- TO DO: Would you give the entries again word for word, with no pictures in the copy?

[[ RECORDS FOR THE TASK, beginning ]]

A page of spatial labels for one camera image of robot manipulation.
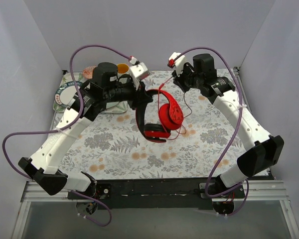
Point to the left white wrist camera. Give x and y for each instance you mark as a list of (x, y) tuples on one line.
[(138, 73)]

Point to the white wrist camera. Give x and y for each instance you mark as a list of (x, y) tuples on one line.
[(138, 73), (177, 62)]

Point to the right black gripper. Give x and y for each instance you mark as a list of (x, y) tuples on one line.
[(179, 79)]

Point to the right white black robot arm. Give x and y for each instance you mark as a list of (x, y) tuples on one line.
[(262, 150)]

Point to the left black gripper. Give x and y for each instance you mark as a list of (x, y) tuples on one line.
[(141, 97)]

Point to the small red patterned bowl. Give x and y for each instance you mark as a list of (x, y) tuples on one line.
[(88, 72)]

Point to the white plate green rim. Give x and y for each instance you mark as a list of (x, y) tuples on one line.
[(65, 93)]

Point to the black metal base rail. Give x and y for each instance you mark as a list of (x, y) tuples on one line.
[(182, 193)]

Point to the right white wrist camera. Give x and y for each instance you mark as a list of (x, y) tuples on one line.
[(177, 62)]

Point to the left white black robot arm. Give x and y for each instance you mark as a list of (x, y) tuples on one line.
[(43, 165)]

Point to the floral mug yellow inside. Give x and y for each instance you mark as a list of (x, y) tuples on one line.
[(123, 69)]

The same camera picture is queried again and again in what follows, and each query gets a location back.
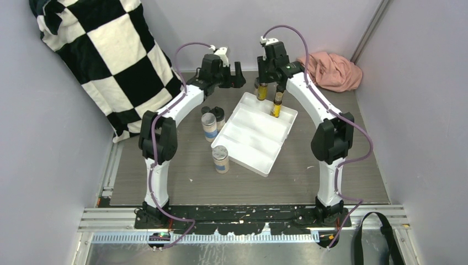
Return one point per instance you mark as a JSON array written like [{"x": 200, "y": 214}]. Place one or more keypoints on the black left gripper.
[{"x": 236, "y": 81}]

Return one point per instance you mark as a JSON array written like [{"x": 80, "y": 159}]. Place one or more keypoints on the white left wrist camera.
[{"x": 222, "y": 53}]

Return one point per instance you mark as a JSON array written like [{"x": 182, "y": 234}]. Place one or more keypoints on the black white checkered blanket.
[{"x": 108, "y": 47}]

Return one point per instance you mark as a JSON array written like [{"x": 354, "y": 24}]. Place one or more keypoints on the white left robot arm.
[{"x": 158, "y": 137}]

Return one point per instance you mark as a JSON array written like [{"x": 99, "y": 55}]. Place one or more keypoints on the white divided plastic tray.
[{"x": 252, "y": 136}]

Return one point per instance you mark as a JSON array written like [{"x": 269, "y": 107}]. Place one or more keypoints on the pink cloth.
[{"x": 331, "y": 71}]

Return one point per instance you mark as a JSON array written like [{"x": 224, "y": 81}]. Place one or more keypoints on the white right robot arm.
[{"x": 333, "y": 137}]

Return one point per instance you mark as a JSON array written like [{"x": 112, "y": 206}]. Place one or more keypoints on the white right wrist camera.
[{"x": 267, "y": 41}]

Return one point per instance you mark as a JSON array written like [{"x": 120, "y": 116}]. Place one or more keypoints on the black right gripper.
[{"x": 263, "y": 78}]

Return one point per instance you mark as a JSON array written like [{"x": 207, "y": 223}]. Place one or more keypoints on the blue-label silver-top shaker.
[{"x": 221, "y": 159}]

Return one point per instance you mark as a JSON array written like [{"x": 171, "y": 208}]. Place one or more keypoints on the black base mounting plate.
[{"x": 237, "y": 219}]

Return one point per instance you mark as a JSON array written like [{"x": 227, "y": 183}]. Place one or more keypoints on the gold-cap yellow sauce bottle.
[{"x": 261, "y": 91}]

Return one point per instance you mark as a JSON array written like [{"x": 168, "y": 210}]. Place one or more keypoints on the blue-label shaker near arm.
[{"x": 209, "y": 124}]

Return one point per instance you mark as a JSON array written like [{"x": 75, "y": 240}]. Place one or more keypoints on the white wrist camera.
[
  {"x": 222, "y": 53},
  {"x": 267, "y": 41}
]

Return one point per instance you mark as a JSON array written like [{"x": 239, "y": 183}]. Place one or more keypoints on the black-lid knob grinder jar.
[{"x": 205, "y": 110}]

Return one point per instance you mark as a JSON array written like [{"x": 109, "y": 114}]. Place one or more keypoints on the yellow-label sauce bottle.
[{"x": 277, "y": 103}]

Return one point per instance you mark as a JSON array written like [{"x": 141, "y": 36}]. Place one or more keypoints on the aluminium frame rail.
[{"x": 108, "y": 235}]

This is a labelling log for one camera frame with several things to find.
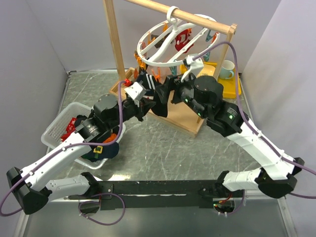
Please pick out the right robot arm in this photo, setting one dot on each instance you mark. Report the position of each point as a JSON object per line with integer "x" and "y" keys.
{"x": 276, "y": 175}

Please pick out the navy sock with buckle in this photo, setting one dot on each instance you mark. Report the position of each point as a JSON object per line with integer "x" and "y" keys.
{"x": 102, "y": 152}

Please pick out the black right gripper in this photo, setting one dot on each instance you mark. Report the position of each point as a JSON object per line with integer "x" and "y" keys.
{"x": 163, "y": 90}

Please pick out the pale pink sock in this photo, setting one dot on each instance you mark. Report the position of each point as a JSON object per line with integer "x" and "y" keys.
{"x": 159, "y": 73}

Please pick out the red white christmas sock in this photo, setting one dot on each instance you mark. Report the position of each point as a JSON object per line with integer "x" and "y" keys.
{"x": 70, "y": 129}

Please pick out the orange sock in basket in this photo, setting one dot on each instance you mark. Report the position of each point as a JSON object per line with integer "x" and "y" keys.
{"x": 111, "y": 138}

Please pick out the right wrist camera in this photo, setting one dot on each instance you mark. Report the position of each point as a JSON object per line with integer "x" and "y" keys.
{"x": 193, "y": 64}

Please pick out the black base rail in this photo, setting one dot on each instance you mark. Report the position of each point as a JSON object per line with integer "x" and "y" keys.
{"x": 154, "y": 194}

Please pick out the yellow plastic tray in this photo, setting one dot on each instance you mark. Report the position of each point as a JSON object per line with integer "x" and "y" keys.
{"x": 229, "y": 85}

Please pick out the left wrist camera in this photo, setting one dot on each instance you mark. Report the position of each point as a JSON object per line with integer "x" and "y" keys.
{"x": 135, "y": 91}

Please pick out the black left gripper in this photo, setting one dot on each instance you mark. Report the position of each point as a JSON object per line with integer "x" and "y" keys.
{"x": 146, "y": 105}

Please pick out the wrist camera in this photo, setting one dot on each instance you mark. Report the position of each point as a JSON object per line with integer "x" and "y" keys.
{"x": 193, "y": 64}
{"x": 135, "y": 91}

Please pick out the white plastic laundry basket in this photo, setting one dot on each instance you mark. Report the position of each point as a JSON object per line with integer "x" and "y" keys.
{"x": 52, "y": 136}

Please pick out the light blue mug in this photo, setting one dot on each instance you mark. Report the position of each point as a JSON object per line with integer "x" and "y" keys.
{"x": 227, "y": 70}

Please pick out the white round clip hanger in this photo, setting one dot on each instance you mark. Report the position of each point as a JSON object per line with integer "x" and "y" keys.
{"x": 165, "y": 43}

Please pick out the wooden drying rack stand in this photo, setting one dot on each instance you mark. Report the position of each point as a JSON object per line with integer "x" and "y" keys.
{"x": 203, "y": 94}

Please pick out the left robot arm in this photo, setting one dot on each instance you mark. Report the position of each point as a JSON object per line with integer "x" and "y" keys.
{"x": 33, "y": 186}

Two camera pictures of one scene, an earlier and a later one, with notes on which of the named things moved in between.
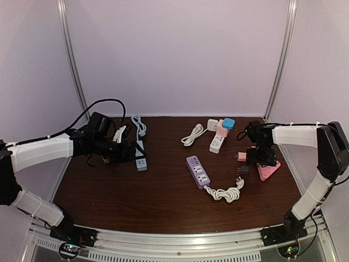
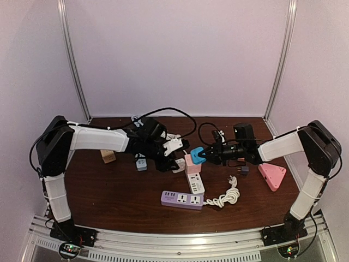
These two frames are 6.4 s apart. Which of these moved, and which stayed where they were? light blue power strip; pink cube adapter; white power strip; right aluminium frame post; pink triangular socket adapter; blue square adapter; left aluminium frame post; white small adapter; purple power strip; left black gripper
Moved: blue square adapter; left black gripper; pink triangular socket adapter; white small adapter; purple power strip; pink cube adapter; white power strip
Stayed: left aluminium frame post; right aluminium frame post; light blue power strip
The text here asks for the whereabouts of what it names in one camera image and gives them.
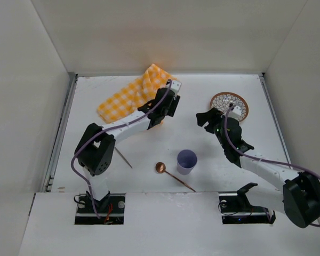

[[ RECORDS FOR THE TASK, end ]]

- WRITTEN REPLY:
A page of spatial labels for one camera image of robot manipulation.
Point to the left white wrist camera. Give x and y for each instance you mark as a list of (x, y) tuples on one line.
[(138, 73)]

Point to the white wrist camera. Give x and y for each instance you mark as a list of (x, y) tuples on one line.
[(138, 73), (177, 62)]

Point to the right black gripper. Give x and y for each instance you mark as a list of (x, y) tuples on one line.
[(179, 79)]

Point to the right white black robot arm. Give x and y for each instance you mark as a list of (x, y) tuples on one line.
[(262, 150)]

Point to the left black gripper. Give x and y for each instance you mark as a list of (x, y) tuples on one line.
[(141, 97)]

Point to the small red patterned bowl. Give x and y for each instance you mark as a list of (x, y) tuples on one line.
[(88, 72)]

Point to the white plate green rim. Give x and y for each instance you mark as a list of (x, y) tuples on one line.
[(65, 93)]

Point to the black metal base rail. Give x and y for each instance you mark as a list of (x, y) tuples on one line.
[(182, 193)]

Point to the right white wrist camera. Give x and y for each instance you mark as a list of (x, y) tuples on one line.
[(177, 62)]

Point to the left white black robot arm. Give x and y for each instance you mark as a list of (x, y) tuples on one line.
[(43, 165)]

Point to the floral mug yellow inside. Give x and y for each instance you mark as a list of (x, y) tuples on one line.
[(123, 69)]

The same camera picture is queried again and again in what follows, and each query gets a location back.
Return one point per instance you mark as a JSON array written like [{"x": 200, "y": 214}]. Place one or more keypoints on the black left gripper.
[{"x": 236, "y": 81}]

Return one point per instance you mark as a JSON array written like [{"x": 80, "y": 159}]. Place one or more keypoints on the white left wrist camera.
[{"x": 222, "y": 53}]

Return one point per instance you mark as a JSON array written like [{"x": 182, "y": 234}]. Place one or more keypoints on the black white checkered blanket.
[{"x": 108, "y": 47}]

Return one point per instance you mark as a JSON array written like [{"x": 354, "y": 24}]. Place one or more keypoints on the white left robot arm.
[{"x": 158, "y": 137}]

Return one point per instance you mark as a JSON array written like [{"x": 99, "y": 55}]. Place one or more keypoints on the white divided plastic tray.
[{"x": 252, "y": 136}]

Return one point per instance you mark as a JSON array written like [{"x": 269, "y": 107}]. Place one or more keypoints on the pink cloth.
[{"x": 331, "y": 71}]

Return one point per instance you mark as a JSON array written like [{"x": 224, "y": 81}]. Place one or more keypoints on the white right robot arm.
[{"x": 333, "y": 137}]

Return one point per instance you mark as a JSON array written like [{"x": 112, "y": 206}]. Place one or more keypoints on the white right wrist camera.
[{"x": 267, "y": 41}]

Return one point per instance you mark as a JSON array written like [{"x": 120, "y": 116}]. Place one or more keypoints on the black right gripper.
[{"x": 263, "y": 78}]

Return one point per instance you mark as a JSON array written like [{"x": 207, "y": 223}]. Place one or more keypoints on the blue-label silver-top shaker.
[{"x": 221, "y": 159}]

Return one point per instance you mark as a JSON array written like [{"x": 171, "y": 208}]. Place one or more keypoints on the black base mounting plate.
[{"x": 237, "y": 219}]

Return one point per instance you mark as a JSON array written like [{"x": 227, "y": 183}]. Place one or more keypoints on the gold-cap yellow sauce bottle.
[{"x": 261, "y": 91}]

Return one point per instance you mark as a JSON array written like [{"x": 168, "y": 210}]. Place one or more keypoints on the blue-label shaker near arm.
[{"x": 209, "y": 124}]

Return one point per instance you mark as a JSON array written like [{"x": 75, "y": 240}]. Place one or more keypoints on the white wrist camera.
[
  {"x": 222, "y": 53},
  {"x": 267, "y": 41}
]

Return one point per instance you mark as a JSON array written like [{"x": 239, "y": 183}]. Place one or more keypoints on the black-lid knob grinder jar.
[{"x": 205, "y": 110}]

Return one point per instance you mark as a JSON array written like [{"x": 109, "y": 114}]. Place one or more keypoints on the yellow-label sauce bottle.
[{"x": 277, "y": 103}]

Return one point per instance you mark as a JSON array written like [{"x": 141, "y": 36}]. Place one or more keypoints on the aluminium frame rail.
[{"x": 108, "y": 235}]

This is a labelling log for one camera frame with several things to find.
Please pick out the right robot arm in this photo, setting one dot on each instance you mark. Report the position of each point as a JSON object per line with integer "x" and "y" keys.
{"x": 276, "y": 175}

Please pick out the navy sock with buckle in this photo, setting one dot on each instance you mark. Report the position of each point as a JSON object per line with integer "x" and "y" keys.
{"x": 102, "y": 152}

Please pick out the black right gripper in this photo, setting one dot on each instance you mark. Report the position of each point as a JSON object per line with integer "x" and "y" keys.
{"x": 163, "y": 90}

Please pick out the pale pink sock in this photo, setting one dot on each instance you mark. Report the position of each point as a JSON object per line with integer "x" and "y" keys.
{"x": 159, "y": 73}

Please pick out the red white christmas sock in this photo, setting one dot on each instance you mark. Report the position of each point as a JSON object per line with integer "x" and "y" keys.
{"x": 70, "y": 129}

Please pick out the orange sock in basket in this photo, setting one dot on each instance you mark. Report the position of each point as a JSON object per line with integer "x" and "y" keys.
{"x": 111, "y": 138}

Please pick out the right wrist camera in this photo, setting one dot on each instance you mark. Report the position of each point as a JSON object per line with integer "x" and "y" keys.
{"x": 193, "y": 64}

Please pick out the black base rail in this photo, setting one dot on each instance you mark. Report the position of each point as a JSON object per line with integer "x" and "y" keys.
{"x": 154, "y": 194}

Please pick out the yellow plastic tray in this photo, setting one dot on each instance you mark. Report the position of each point as a JSON object per line with integer "x" and "y" keys.
{"x": 229, "y": 85}

Please pick out the left wrist camera in this photo, setting one dot on each instance you mark. Report the position of each point as a JSON object per line with integer "x" and "y" keys.
{"x": 135, "y": 91}

Please pick out the black left gripper in this photo, setting one dot on each instance you mark. Report the position of each point as a JSON object per line with integer "x" and "y" keys.
{"x": 146, "y": 105}

Please pick out the wrist camera in this photo, setting one dot on each instance you mark. Report the position of each point as a JSON object per line with integer "x" and "y" keys.
{"x": 193, "y": 64}
{"x": 135, "y": 91}

Please pick out the white plastic laundry basket in this photo, setting one dot on each instance you mark. Report the position of each point as a JSON object per line with integer "x" and "y" keys.
{"x": 52, "y": 136}

Please pick out the light blue mug in this photo, setting one dot on each instance you mark. Report the position of each point as a JSON object per line with integer "x" and "y" keys.
{"x": 227, "y": 70}

Please pick out the white round clip hanger in this photo, setting one dot on each instance you mark. Report the position of each point as a JSON object per line with integer "x" and "y" keys.
{"x": 165, "y": 43}

Please pick out the wooden drying rack stand in this photo, setting one dot on each instance you mark. Report the position of each point as a JSON object per line with integer "x" and "y" keys.
{"x": 203, "y": 94}

Please pick out the left robot arm in this photo, setting one dot on each instance you mark. Report the position of each point as a JSON object per line with integer "x" and "y" keys.
{"x": 33, "y": 186}

Two camera pictures of one scene, an earlier and a later one, with notes on which of the named things moved in between.
These two frames are 6.4 s apart. Which of these moved, and which stayed where they were? light blue power strip; pink cube adapter; white power strip; right aluminium frame post; pink triangular socket adapter; blue square adapter; left aluminium frame post; white small adapter; purple power strip; left black gripper
Moved: blue square adapter; left black gripper; pink triangular socket adapter; white small adapter; purple power strip; pink cube adapter; white power strip
Stayed: left aluminium frame post; right aluminium frame post; light blue power strip
The text here asks for the whereabouts of what it names in one camera image and gives them.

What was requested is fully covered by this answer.